Nel 1954, contestualmente, i francesi stracciarono anche la Costituzione europea appena redatta.

Continuò così la storia di una Comunità europea, fondata sulla progressiva integrazione economica, e non politico-diplomatico-militare.

Fino alle varie crisi finanziarie e all’Euro – germanocentrico.

Per ragioni in parte diverse, ma solo in parte, nel 2005 i francesi hanno bocciato un nuovo progetto di Costituzione europea.

A seguito della crisi ancora in atto, quasi tutti i Paesi europei hanno operato tagli alle spese pubbliche, e quindi anche a quella militare.

Proprio mentre gli Usa, da una parte vivono analoghe traversie economiche, e dall’altro riflettono su come riconfigurare la propria strategia globale.

La Nato e la Ue ad un bivio

Insomma: gli Usa sono stufi di pagare per noi, anche perché ci considerano sempre meno importanti.
La loro tradizione non guarda all’Europa, ma alla Cina, va ripetuto.

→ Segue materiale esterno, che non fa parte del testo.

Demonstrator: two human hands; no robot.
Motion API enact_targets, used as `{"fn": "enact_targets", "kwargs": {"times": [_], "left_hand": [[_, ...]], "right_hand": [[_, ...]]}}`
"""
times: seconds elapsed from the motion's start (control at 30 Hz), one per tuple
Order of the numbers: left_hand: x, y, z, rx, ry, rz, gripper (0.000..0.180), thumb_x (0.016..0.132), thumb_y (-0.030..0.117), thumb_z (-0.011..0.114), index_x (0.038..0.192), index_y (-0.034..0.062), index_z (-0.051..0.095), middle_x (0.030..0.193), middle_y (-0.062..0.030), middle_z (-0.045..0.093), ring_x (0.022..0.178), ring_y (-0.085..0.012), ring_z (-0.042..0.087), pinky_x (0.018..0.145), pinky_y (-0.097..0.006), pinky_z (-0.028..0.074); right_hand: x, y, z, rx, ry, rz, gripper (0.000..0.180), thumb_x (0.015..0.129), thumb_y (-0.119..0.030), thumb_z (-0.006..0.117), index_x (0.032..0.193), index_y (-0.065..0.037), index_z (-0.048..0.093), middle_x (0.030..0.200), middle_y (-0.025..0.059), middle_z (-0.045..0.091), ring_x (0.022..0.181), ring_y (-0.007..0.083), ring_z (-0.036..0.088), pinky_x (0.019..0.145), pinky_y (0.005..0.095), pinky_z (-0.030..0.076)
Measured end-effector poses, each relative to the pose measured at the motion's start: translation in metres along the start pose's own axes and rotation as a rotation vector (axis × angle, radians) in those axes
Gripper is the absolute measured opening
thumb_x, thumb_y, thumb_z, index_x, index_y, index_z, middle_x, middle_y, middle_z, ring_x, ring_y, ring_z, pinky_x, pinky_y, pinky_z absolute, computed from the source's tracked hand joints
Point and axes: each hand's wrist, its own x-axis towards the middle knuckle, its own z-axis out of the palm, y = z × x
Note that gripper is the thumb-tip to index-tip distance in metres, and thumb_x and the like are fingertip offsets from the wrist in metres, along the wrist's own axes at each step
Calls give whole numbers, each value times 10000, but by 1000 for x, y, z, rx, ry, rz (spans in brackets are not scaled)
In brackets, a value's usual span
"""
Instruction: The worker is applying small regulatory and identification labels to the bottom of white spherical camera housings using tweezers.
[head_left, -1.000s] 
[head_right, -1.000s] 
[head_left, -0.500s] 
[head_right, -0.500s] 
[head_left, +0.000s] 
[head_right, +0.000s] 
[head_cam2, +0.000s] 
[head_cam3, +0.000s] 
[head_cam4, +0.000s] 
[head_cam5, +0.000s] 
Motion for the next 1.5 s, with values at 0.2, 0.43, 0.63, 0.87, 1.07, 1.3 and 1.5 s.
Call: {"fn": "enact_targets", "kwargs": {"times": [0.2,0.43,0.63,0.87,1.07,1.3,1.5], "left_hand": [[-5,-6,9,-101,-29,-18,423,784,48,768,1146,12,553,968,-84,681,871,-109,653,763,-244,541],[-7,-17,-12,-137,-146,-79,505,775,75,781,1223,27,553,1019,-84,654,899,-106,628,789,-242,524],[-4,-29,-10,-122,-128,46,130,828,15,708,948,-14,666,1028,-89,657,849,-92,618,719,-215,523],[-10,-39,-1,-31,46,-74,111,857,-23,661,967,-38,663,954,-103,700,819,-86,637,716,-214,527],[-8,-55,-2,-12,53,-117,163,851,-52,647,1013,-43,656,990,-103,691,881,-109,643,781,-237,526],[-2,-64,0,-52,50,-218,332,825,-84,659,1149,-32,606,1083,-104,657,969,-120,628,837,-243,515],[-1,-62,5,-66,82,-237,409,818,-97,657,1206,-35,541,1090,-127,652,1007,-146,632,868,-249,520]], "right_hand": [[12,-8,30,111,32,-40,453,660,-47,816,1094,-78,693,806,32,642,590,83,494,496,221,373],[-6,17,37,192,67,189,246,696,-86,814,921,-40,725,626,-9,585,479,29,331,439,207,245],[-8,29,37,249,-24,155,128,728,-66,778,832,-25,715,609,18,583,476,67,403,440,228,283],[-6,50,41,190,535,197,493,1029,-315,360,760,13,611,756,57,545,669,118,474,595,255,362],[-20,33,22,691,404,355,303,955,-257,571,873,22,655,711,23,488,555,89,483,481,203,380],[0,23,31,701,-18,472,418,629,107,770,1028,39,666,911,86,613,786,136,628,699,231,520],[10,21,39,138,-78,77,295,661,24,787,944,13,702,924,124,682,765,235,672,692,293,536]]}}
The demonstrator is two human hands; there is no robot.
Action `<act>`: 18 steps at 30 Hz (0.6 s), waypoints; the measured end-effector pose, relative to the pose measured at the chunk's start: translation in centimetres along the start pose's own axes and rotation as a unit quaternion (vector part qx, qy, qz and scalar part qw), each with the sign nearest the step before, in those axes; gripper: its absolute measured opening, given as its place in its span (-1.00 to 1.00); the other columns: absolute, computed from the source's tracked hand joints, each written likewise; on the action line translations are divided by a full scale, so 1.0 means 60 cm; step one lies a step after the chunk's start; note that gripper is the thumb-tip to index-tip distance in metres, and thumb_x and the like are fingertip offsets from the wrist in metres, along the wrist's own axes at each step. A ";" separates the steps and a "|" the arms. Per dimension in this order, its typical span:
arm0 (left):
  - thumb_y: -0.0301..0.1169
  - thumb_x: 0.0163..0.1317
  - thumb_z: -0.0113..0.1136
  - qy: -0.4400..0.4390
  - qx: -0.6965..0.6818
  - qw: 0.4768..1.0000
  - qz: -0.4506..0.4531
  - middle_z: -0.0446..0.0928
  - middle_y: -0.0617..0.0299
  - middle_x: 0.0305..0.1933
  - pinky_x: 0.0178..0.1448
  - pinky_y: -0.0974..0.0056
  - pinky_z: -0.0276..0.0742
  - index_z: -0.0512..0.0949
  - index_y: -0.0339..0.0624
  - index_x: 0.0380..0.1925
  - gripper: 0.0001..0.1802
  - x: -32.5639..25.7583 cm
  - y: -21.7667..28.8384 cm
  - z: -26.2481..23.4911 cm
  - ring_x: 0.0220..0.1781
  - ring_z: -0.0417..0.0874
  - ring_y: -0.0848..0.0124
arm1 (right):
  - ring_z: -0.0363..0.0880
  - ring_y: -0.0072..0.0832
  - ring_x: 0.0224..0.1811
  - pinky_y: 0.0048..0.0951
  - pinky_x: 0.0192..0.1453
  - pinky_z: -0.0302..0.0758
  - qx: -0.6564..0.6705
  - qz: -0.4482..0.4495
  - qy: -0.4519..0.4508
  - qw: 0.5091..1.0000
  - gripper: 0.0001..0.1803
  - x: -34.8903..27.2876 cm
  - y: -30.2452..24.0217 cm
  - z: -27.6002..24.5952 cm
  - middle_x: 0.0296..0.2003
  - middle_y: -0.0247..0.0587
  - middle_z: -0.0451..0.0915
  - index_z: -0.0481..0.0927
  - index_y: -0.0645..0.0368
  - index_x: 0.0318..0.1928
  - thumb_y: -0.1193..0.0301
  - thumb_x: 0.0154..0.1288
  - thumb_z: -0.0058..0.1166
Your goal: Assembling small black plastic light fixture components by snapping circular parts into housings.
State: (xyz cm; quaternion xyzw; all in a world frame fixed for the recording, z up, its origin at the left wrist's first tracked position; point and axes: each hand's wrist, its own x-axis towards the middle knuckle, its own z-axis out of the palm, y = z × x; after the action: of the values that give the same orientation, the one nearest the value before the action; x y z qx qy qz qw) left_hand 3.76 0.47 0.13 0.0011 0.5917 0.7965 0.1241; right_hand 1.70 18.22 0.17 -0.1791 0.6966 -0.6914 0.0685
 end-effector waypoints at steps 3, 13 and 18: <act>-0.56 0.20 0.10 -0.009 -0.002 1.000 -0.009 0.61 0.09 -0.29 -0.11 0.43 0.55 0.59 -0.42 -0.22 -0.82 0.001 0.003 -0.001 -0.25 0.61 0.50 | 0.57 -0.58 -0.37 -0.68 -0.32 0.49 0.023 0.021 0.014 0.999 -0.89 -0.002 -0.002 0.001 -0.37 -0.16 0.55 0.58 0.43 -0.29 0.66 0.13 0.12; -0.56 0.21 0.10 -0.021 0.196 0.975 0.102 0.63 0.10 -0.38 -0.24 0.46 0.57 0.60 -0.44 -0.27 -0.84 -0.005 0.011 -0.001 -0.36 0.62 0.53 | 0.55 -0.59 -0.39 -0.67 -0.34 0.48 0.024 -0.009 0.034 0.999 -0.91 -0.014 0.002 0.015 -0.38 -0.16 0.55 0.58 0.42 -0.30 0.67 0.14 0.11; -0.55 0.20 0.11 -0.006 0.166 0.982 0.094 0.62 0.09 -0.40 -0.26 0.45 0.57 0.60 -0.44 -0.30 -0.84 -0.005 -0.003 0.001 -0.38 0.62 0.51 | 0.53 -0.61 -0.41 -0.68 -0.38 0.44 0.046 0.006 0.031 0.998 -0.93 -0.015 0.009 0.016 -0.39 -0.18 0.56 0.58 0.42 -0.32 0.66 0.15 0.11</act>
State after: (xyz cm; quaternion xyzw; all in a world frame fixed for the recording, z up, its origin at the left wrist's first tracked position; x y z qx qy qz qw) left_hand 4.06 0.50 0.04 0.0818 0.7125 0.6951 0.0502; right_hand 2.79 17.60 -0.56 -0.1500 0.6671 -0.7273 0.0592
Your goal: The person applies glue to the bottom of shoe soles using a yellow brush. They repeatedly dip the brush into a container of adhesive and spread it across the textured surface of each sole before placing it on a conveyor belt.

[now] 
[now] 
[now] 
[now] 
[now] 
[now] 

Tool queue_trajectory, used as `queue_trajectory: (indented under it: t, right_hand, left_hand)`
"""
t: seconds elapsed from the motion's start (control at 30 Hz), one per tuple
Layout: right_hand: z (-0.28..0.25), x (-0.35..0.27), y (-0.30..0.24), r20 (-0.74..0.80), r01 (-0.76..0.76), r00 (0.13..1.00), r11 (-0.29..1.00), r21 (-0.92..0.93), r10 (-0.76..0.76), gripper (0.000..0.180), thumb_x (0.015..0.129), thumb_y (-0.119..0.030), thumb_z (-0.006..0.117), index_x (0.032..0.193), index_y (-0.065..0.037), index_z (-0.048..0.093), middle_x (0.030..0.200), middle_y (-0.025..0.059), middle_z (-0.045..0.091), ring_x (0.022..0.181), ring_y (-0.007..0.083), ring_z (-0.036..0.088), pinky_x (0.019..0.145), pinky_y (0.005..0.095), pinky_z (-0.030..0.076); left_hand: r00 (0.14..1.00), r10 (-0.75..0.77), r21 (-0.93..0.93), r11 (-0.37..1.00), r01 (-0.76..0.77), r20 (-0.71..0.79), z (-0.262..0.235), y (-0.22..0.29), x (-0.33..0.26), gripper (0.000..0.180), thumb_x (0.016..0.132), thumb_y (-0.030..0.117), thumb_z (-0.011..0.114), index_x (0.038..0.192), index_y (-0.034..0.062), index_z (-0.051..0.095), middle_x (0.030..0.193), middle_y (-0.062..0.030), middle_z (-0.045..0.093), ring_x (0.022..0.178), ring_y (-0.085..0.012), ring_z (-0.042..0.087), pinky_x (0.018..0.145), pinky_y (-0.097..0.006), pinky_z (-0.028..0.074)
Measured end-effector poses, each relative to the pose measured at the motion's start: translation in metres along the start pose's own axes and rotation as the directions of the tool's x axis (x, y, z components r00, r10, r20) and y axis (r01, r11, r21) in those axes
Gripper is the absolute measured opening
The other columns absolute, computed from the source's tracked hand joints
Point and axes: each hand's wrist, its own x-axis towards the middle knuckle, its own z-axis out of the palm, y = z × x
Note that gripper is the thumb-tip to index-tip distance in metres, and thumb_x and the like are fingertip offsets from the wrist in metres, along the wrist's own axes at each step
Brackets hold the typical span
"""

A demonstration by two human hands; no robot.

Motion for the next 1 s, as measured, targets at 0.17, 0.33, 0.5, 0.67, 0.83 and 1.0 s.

E non a caso, ricordate l’intervista in cui Obama, qualche mese fa, ci dichiarava scrocconi, pigri ed avventati ?

Adesso il vicepresidente Usa, Pence, rassicura gli alleati che l’alleanza fra le due sponde dell’Atlantico è incrollabile, e che la Nato deve continuare.

Ma le questioni sul tappeto non si risolvono con una conferenza stampa e qualche tweet.

Trump o non Trump, la Nato è in crisi ( e in realtà lo è dalla fine della Guerra Fredda, non avendo più un vero “nemico” e quindi una prospettiva strategica)
e ha un destino incerto.

L’Ue, a maggior ragione che il più stretto alleato degli Usa, e maggiore potenza militare della Comunità, adesso ne è uscita – parlo della Gran Bretagna, che ha sempre remato contro la costituzione di un esercito europeo autonomo – deve riflettere seriamente su cosa fare da grande.

Un esercito è necessario, purtroppo, ma deve essere al servizio di uno Stato sovrano e democratico.

Ripetere la vicenda dell’Euro – una moneta svincolata dal controllo di uno Stato democratico – sarebbe inaccettabile.

Tanto più se le maggiori spese militari necessarie venissero messe in bilancio a fronte della carenza di interventi in ambito sociale e produttivo.

L’Ue può evolversi, o può morire : di sicuro, non deve trasformarsi in un Impero.